Even with the released inflation data, the dollar index is trading higher thus weighing on silver price. Delta-triggered concerns have heightened the US dollar’s safe-haven appeal. Investors are now keen on Fed Chair’s speech later in the day.
The crucial resistance level of 24.00 remains an evasive one for silver price even after the lower-than-expected US retail sales. At the time of writing, the precious metal was up by 0.04% at 23.85. In the previous week, it dropped below the psychological level to its lowest level YTD at 22.10.
While it has since rebounded, the bulls have lacked enough momentum to retest 24.00. In Tuesday’s session, it has been trading sideways with an intraday high of 23.96. Interestingly, it is still consolidating below 24.00 despite the July’s US retail sales missing experts’ estimates.
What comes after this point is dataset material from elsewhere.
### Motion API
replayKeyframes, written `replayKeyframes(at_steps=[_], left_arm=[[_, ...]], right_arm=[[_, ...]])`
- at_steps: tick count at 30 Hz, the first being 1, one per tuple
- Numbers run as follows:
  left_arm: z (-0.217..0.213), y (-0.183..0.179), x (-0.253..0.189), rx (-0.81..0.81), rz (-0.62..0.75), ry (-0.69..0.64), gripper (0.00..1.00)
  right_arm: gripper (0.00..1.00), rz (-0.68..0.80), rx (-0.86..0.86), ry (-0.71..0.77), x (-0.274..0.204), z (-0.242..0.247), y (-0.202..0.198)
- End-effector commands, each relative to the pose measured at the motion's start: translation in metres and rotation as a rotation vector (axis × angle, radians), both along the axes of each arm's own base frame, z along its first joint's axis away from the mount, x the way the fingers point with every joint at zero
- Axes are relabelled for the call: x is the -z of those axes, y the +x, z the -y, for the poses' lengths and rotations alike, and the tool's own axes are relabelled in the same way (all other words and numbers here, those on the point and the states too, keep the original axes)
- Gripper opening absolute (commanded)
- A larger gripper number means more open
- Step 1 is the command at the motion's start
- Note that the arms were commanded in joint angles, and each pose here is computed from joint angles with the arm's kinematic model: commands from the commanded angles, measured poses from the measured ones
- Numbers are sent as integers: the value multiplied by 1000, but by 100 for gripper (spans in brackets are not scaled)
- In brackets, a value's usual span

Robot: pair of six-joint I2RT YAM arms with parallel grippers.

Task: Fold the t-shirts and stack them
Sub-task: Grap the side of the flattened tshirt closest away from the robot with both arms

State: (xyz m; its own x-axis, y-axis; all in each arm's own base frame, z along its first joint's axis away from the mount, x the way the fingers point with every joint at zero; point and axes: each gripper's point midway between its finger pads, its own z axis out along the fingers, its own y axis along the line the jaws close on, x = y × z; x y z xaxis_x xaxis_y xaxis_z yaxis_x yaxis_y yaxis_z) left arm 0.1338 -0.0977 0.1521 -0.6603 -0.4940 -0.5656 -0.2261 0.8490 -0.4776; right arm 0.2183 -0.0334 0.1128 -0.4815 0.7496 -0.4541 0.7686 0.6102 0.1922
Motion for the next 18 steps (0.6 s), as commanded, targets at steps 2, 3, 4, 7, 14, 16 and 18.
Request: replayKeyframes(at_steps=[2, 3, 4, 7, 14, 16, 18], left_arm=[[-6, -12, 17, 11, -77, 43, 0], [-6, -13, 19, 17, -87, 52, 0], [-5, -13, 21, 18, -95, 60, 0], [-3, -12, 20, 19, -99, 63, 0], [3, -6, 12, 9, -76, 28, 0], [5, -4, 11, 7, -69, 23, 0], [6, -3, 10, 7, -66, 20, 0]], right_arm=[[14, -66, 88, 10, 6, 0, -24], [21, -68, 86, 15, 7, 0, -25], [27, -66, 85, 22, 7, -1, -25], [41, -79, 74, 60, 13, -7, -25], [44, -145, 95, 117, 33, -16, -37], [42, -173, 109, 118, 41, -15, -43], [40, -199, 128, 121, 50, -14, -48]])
On a three-hour chart, it is trading along the 50-day EMA and slightly above the 50-day EMA. In the near term, 24.00 is likely to remain an evasive level for the bulls. The precious metal will probably trade within a tight range of between 23.96 and 23.50.
Below that support level, the bears may retest the psychological level of 23.00. However, this thesis will be invalidated by a move above 24.00.